● **Exercise aim**
In your answer, transcribe all of the data exactly.

Segment Start: Information shown

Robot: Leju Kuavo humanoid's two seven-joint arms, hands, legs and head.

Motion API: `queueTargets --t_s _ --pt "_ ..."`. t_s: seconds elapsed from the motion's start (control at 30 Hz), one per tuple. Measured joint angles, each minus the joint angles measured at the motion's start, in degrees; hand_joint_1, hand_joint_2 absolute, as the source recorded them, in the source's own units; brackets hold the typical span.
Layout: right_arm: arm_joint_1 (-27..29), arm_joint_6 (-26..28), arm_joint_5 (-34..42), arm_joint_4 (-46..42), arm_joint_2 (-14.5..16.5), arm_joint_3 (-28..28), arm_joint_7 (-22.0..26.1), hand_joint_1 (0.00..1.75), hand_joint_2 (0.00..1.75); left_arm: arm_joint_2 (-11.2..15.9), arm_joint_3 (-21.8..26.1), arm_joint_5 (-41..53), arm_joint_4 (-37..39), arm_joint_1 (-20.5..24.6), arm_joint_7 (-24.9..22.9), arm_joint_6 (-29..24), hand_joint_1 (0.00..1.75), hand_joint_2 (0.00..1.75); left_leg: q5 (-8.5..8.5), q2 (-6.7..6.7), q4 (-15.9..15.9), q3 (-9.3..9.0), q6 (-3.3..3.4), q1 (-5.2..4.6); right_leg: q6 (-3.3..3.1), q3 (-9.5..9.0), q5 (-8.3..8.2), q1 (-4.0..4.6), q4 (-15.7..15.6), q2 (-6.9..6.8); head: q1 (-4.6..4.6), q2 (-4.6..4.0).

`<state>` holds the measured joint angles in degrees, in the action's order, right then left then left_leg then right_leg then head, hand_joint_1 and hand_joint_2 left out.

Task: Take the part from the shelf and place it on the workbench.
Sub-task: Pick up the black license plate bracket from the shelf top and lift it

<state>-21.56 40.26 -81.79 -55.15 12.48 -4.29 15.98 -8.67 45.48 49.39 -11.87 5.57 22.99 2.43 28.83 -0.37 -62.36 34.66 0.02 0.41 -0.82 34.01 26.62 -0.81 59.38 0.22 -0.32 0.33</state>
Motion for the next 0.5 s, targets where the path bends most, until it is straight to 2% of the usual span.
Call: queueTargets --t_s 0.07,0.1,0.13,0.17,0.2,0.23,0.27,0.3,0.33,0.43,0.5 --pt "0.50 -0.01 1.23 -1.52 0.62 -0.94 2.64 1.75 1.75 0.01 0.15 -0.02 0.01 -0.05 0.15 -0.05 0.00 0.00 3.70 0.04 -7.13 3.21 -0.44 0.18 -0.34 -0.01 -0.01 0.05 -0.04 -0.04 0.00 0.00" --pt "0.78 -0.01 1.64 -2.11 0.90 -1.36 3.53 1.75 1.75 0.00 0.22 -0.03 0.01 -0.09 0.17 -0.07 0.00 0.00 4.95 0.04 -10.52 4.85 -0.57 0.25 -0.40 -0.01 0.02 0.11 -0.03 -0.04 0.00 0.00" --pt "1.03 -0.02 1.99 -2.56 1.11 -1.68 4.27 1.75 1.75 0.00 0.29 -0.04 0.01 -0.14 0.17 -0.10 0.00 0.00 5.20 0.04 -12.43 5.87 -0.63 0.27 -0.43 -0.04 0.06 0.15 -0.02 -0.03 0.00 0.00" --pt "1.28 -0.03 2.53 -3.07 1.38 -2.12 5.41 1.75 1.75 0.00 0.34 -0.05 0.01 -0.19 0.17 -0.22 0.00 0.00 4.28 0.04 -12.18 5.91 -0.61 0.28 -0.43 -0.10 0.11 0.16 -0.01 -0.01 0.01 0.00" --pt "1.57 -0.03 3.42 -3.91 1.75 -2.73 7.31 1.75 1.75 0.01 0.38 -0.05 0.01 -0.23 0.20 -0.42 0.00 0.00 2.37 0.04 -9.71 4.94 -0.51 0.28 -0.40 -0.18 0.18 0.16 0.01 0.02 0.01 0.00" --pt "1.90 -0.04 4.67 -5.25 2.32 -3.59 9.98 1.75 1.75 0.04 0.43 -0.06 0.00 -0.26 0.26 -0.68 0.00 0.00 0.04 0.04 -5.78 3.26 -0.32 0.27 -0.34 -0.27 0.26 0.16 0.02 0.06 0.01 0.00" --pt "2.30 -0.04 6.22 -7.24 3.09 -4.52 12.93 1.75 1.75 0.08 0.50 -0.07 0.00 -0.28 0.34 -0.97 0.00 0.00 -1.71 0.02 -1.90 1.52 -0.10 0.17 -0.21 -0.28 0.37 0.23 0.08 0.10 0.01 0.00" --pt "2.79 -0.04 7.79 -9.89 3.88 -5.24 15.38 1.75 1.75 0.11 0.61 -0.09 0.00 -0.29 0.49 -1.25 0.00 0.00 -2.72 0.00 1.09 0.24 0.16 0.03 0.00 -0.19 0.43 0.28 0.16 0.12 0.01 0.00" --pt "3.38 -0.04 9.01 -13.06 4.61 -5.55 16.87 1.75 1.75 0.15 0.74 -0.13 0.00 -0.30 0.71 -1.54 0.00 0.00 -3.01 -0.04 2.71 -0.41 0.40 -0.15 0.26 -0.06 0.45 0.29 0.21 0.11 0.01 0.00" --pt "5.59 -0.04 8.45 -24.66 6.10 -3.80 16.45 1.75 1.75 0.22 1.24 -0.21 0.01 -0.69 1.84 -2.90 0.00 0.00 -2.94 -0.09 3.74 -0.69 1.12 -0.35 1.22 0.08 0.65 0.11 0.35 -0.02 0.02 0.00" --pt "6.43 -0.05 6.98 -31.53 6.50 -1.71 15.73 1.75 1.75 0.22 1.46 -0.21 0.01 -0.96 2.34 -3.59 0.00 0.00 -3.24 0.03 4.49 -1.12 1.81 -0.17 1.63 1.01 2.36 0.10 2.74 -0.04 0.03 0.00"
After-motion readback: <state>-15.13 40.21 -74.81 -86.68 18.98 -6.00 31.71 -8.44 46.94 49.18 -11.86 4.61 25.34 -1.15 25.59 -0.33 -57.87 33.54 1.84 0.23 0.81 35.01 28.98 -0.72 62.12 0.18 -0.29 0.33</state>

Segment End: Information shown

● **Answer section**
Robot: Leju Kuavo humanoid's two seven-joint arms, hands, legs and head.

Motion API: `queueTargets --t_s _ --pt "_ ..."`. t_s: seconds elapsed from the motion's start (control at 30 Hz), one per tuple. Measured joint angles, each minus the joint angles measured at the motion's start, in degrees; hand_joint_1, hand_joint_2 absolute, as the source recorded them, in the source's own units; brackets hold the typical span.
Layout: right_arm: arm_joint_1 (-27..29), arm_joint_6 (-26..28), arm_joint_5 (-34..42), arm_joint_4 (-46..42), arm_joint_2 (-14.5..16.5), arm_joint_3 (-28..28), arm_joint_7 (-22.0..26.1), hand_joint_1 (0.00..1.75), hand_joint_2 (0.00..1.75); left_arm: arm_joint_2 (-11.2..15.9), arm_joint_3 (-21.8..26.1), arm_joint_5 (-41..53), arm_joint_4 (-37..39), arm_joint_1 (-20.5..24.6), arm_joint_7 (-24.9..22.9), arm_joint_6 (-29..24), hand_joint_1 (0.00..1.75), hand_joint_2 (0.00..1.75); left_leg: q5 (-8.5..8.5), q2 (-6.7..6.7), q4 (-15.9..15.9), q3 (-9.3..9.0), q6 (-3.3..3.4), q1 (-5.2..4.6); right_leg: q6 (-3.3..3.1), q3 (-9.5..9.0), q5 (-8.3..8.2), q1 (-4.0..4.6), q4 (-15.7..15.6), q2 (-6.9..6.8); head: q1 (-4.6..4.6), q2 (-4.6..4.0).

`<state>` holds the measured joint angles in degrees, in the action's order, right then left then left_leg then right_leg then head, hand_joint_1 and hand_joint_2 left out.

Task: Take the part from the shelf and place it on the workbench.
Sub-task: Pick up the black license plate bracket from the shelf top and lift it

<state>-21.56 40.26 -81.79 -55.15 12.48 -4.29 15.98 -8.67 45.48 49.39 -11.87 5.57 22.99 2.43 28.83 -0.37 -62.36 34.66 0.02 0.41 -0.82 34.01 26.62 -0.81 59.38 0.22 -0.32 0.33</state>
Motion for the next 0.5 s, targets where the path bends most, until it is straight to 2% of the usual span.
Call: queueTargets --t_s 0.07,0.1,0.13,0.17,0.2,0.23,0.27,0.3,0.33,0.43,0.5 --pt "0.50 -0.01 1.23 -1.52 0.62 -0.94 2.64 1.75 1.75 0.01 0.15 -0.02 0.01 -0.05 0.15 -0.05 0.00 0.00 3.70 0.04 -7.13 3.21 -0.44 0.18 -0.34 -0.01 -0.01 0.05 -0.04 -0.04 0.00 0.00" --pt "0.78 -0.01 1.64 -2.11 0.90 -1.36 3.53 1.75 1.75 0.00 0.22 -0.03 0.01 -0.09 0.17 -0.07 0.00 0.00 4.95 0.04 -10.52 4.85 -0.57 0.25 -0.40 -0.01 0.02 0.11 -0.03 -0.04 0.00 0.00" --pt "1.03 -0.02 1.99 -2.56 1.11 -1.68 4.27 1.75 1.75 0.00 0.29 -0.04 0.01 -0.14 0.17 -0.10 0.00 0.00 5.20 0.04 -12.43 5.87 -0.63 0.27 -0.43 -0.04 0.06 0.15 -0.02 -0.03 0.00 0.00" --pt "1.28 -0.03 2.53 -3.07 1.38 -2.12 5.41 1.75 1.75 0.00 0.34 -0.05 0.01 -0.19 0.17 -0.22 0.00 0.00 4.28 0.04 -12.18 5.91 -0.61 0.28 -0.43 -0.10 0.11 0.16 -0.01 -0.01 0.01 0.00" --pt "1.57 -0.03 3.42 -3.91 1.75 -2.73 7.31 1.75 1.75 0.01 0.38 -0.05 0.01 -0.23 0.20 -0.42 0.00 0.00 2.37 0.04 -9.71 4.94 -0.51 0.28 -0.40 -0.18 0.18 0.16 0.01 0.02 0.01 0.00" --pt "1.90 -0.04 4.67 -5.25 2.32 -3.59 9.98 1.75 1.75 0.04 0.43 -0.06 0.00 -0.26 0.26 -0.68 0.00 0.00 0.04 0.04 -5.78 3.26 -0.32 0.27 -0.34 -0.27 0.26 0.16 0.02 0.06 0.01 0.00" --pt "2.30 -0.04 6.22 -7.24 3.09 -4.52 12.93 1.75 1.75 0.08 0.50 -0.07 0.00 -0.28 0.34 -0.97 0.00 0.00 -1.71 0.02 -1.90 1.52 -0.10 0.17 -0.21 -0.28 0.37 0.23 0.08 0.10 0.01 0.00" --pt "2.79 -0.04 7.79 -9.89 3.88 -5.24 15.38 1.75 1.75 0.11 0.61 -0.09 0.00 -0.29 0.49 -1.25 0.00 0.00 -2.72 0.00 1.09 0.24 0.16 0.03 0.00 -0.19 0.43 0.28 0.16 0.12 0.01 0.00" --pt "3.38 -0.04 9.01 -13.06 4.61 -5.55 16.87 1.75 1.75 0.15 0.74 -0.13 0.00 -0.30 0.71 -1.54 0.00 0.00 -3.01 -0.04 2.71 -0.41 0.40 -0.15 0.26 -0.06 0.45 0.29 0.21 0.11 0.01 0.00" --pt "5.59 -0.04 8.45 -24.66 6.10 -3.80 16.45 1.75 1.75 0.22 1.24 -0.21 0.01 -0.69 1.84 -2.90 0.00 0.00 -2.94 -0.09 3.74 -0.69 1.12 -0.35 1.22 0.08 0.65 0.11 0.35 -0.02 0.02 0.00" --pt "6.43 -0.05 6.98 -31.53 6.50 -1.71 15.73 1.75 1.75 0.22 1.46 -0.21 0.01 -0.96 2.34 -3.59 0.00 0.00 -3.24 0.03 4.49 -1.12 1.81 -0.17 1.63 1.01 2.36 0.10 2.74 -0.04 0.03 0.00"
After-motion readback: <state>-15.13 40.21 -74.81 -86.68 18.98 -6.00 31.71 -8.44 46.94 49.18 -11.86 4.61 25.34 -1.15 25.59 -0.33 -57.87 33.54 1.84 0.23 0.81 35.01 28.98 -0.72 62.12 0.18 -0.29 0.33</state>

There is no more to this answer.